Judge Dot just said very stiff like, “I’ll bid you good night, sir.”

“Happy dreams, Shorty,” Jib Jab called after him. Then he said, “That’s the trouble with all these freaks—uppish, especially the giant. Why he looks down on everybody. Ma’s about the best of the lot. Shorty thinks he’s the whole circus just because he has three rings on his hands. Same with Skinny. I’d rather be back in the jungle than living with this bunch. Half the time they don’t speak to me. You see I’m not a regular freak; they look on me as a kind of a butt-in.”

I said, “Gee, I’m sorry; I should think they’d like you.”

“They’re all jealous,” he said; “that’s the trouble. They’re all down on parade work, even Ma. They couldn’t stand for me making a hit with that chain.
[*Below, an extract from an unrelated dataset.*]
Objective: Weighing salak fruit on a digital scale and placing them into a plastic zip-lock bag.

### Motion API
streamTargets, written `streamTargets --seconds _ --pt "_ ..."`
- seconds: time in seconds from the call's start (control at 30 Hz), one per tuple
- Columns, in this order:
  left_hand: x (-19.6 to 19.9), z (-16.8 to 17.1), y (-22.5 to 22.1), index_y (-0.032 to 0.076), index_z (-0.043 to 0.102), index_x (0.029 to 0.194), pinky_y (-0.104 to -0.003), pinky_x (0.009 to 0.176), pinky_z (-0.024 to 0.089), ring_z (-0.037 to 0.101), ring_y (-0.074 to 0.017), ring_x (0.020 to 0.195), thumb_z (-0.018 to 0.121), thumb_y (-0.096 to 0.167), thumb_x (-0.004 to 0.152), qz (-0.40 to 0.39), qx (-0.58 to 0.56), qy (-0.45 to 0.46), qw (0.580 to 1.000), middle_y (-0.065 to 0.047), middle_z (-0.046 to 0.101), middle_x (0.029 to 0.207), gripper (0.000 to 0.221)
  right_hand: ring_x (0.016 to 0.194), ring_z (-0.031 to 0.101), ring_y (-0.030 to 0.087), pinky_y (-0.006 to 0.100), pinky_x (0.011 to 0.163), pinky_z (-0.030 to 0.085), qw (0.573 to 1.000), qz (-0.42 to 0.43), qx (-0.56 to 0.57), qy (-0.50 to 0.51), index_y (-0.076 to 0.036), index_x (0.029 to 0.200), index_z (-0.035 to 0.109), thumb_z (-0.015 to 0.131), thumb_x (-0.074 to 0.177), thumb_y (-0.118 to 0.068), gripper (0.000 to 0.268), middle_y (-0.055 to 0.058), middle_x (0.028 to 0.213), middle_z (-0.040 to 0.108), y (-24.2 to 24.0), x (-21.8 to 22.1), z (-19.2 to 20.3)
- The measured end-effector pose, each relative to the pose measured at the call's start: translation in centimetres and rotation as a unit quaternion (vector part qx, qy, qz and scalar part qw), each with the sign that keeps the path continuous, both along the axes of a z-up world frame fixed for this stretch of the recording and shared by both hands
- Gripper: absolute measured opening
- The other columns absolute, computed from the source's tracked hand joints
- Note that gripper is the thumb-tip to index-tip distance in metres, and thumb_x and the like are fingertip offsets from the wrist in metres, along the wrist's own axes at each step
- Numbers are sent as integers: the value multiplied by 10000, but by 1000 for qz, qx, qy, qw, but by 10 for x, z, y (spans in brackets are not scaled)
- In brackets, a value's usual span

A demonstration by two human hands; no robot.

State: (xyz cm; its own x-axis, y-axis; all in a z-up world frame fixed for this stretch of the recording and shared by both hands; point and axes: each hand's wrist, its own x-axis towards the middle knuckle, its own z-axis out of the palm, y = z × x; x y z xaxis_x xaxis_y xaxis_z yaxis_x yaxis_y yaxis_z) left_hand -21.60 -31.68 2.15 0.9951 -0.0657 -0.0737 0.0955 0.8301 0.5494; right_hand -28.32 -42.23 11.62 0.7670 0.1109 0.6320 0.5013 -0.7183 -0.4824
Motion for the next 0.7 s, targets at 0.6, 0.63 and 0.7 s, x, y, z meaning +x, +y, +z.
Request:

Last week, up in Albany, I started to growl just as Shorty started selling his photographs. The louder he piped away with that silly little squeaky voice of his, the more I roared. When it comes to roaring, I’ve got even the lions jealous. Fact is I’m not liked; they are all jealous, even the animals. And I feel it, too; any honest hard working what-is-it would. Especially if he’s human. The little two-headed boy we had was about the best of the lot, only he was double faced. He’s with Barnum’s now—fifty a week and overtime.”

“I don’t see why you want to be a what-is-it,” I told him; “especially if they don’t treat you right.”

He just went on smoking, awful funny, kind of. Jiminy, I couldn’t make him out at all.

He said, “Now you take Teddy Roosevelt, the elephant. He’s what you’d call a big attraction—very big. Do you suppose he’d refuse to pal with me just because I’m a poor, neglected what-is-it? Only this morning we had a bag of peanuts together; he and I and little Ruth. He’s just as plain and democratic as he can be. But you see my position isn’t easy. I’m human and yet I’m not. I don’t know where I fit in. The animals are kind of leary; you can’t blame them. And the freaks are as stuck up as poor old Marshal Foch was. Sometimes I wish I was back in the jungle.”

Jingoes, I didn’t know how to take him at all, and I could see Dorry was just staring at him as if he didn’t know whether he was jollying us or not.

“Anyway, we have to be sorry for you,” I said. He just kept puffing on his cigarette and he said, “Well, it’s good to sit back here when the freaks have turned in and have a quiet smoke. Pretty strenuous work jerking and pulling on that chain. It’s a hard life being a question mark.”

“You said something,” I told him; “cracky, I wouldn’t want to be a what-is-it.”

He just said, “No, when you grow up, make up your mind whether you’re going to be human or not. Don’t try to be two things. Don’t be a question mark. Why away down in my savage, primeval heart, I wouldn’t hurt a kitten. Yet here I am growling and roaring and wrenching at my cage bars and straining at that old chain, and the children and old ladies back up on the street when they see me, frightened out of their lives. I’m not loved by anyone. It’s mighty hard. Either one of you kids got a cigarette about you?”

I told him no, that scouts didn’t smoke cigarettes.

He said, “Well, drop in and see me down at Poughkeepsie or Newburgh if you happen in when we’re there. You’re always welcome.”

Gee, we just couldn’t make heads or tails of that fellow. Anyway, I liked him. And I had to admit that that was good advice he gave me about making up my mind whether to be human or not.